- Prompt -
Give the lines below again exactly, starting with the line that holds "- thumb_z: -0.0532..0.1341" and going on through the line that holds "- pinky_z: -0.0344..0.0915".

- Dataset extract -
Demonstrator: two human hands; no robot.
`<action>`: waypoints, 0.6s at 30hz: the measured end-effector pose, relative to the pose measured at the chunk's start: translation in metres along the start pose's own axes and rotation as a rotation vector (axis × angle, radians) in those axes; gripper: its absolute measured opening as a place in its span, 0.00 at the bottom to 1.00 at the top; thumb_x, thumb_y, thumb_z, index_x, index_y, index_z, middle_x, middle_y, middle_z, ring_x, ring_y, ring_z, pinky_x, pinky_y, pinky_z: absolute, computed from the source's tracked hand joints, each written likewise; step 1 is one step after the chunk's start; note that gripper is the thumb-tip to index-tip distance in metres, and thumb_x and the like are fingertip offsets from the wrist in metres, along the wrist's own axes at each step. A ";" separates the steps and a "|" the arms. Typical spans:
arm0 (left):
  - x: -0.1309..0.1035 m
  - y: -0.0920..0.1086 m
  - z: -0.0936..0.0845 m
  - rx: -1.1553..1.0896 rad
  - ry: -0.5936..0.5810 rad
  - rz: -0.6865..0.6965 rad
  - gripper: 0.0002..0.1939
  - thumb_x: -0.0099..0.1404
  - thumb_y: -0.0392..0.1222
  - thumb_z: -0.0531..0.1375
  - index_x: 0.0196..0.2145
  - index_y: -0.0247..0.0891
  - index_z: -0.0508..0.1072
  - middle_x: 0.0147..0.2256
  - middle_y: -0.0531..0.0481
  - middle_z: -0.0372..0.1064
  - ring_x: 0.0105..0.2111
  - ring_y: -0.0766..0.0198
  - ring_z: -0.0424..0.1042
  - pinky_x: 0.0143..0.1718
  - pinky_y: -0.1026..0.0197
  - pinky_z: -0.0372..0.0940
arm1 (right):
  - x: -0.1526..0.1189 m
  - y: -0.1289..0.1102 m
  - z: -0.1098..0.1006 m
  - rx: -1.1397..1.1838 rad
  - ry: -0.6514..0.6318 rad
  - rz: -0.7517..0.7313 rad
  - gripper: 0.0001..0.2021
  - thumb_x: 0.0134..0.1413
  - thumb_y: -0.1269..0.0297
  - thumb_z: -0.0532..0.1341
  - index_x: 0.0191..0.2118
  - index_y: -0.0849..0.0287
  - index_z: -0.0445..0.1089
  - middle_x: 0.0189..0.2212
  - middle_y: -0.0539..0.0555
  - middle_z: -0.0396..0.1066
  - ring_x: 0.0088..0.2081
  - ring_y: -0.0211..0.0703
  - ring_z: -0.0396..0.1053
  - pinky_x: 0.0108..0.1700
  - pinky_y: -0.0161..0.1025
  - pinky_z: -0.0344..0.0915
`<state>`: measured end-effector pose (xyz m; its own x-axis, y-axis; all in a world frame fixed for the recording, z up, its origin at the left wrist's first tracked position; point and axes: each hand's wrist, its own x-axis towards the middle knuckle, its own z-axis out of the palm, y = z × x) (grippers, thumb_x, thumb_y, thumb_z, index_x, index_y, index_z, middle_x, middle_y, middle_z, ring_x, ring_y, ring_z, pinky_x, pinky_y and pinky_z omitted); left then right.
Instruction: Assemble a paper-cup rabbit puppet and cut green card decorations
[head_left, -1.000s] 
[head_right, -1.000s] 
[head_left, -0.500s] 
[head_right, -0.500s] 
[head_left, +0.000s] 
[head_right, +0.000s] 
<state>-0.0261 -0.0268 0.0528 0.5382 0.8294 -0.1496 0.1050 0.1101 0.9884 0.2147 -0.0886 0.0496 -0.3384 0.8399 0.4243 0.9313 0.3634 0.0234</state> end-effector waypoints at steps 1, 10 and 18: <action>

- Written solution -
  - thumb_z: -0.0532..0.1341
  - index_x: 0.0191..0.2118
  - index_y: -0.0849..0.0287
  - index_z: -0.0445..0.1089
  - middle_x: 0.0189..0.2212
  - middle_y: -0.0539..0.0555
  - middle_z: -0.0396..0.1066
  - ring_x: 0.0088..0.2081
  - ring_y: -0.0211..0.0703
  - ring_z: -0.0396..0.1053
  - pinky_x: 0.0108..0.1700
  - pinky_y: -0.0161..0.1025
  - pinky_z: -0.0344..0.0915

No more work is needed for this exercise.